Wall Street Journal Op-Ed: A Christian Vision for the Future of AI, by Walter Kim (President, National Association of Evangelicals):
Transformational opportunities for improvement are before us, thanks to AI. But a pro-human worldview—the philosophical grounding to aim those opportunities at the moral end of human flourishing—won’t emerge spontaneously. We must shape AI before it shapes us.
That is why I joined a multifaith coalition in Rome last October to declare that AI must be ethical and people of faith must help make it so. The American Security Foundation convened an assembly of leaders and scholars at the Vatican, where we signed a Joint Statement on AI Ethics. The statement set five principles as the moral architecture of the AI age: accuracy, transparency, privacy, security and the common good of human dignity.

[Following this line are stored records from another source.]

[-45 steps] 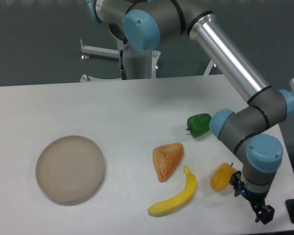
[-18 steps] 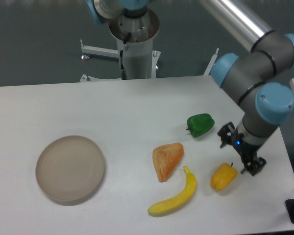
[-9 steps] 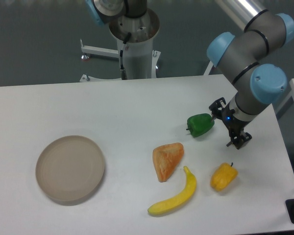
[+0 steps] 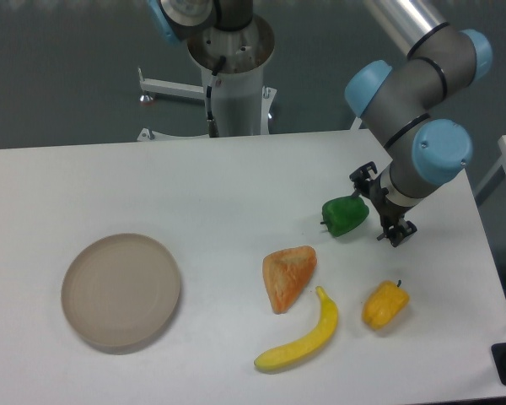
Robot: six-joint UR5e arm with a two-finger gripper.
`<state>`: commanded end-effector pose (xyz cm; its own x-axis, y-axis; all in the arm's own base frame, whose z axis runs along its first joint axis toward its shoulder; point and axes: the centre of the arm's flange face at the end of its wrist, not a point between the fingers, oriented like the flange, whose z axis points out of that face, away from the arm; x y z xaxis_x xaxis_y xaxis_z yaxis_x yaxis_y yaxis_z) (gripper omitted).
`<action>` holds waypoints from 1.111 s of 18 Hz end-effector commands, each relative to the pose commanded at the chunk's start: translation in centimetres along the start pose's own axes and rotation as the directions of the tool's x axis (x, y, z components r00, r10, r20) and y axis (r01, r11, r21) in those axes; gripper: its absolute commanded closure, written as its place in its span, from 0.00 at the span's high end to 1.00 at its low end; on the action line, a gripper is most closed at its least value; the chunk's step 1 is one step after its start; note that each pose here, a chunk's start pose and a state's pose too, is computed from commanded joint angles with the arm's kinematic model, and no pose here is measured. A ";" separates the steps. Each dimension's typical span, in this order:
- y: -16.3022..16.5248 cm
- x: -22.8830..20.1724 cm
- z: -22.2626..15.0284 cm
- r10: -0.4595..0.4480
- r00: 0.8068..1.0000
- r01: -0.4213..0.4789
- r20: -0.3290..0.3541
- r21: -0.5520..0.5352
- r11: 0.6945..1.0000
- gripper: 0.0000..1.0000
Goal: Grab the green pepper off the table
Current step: 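Lower the open gripper over the small green bell pepper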
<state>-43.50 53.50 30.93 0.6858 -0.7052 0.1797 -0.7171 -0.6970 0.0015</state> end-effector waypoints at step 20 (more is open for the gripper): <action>-0.1 2.7 4.0 0.001 1.000 0.000 0.011 -0.059 0.998 1.00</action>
<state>-41.12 51.15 27.43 0.6865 -0.7074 0.1684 -0.7234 -0.6879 0.0594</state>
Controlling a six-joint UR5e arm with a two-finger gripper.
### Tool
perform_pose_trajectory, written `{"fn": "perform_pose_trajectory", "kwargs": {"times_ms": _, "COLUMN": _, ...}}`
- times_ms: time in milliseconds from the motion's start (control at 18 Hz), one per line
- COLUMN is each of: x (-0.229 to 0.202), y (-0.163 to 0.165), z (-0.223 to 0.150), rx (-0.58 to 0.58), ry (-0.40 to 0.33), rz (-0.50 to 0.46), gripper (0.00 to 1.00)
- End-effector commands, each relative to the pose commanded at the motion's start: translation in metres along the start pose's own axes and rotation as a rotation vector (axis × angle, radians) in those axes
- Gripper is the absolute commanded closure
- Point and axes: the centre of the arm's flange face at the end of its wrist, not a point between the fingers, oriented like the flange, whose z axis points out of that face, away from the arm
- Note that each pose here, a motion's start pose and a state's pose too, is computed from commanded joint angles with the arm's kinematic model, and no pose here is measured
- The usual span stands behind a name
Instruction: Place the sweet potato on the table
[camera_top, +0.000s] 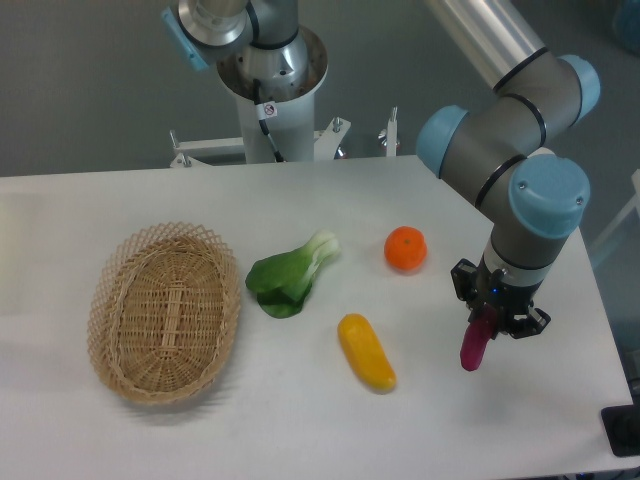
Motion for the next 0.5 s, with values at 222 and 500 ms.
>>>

A statement, however, is only a beginning. In Rome we established a moral vocabulary—the groundwork necessary for further discussion. In late May we reconvened in Athens, inviting other faith leaders to join us in developing and applying that ethical language. Keeping pace with AI will take all of us speaking with clarity and common purpose. The market-driven development of new technology, by itself, won’t protect children, truth or human dignity. But religious traditions have spent millennia on exactly those concerns. Ethical public policy must be developed with meaningful input from faith communities.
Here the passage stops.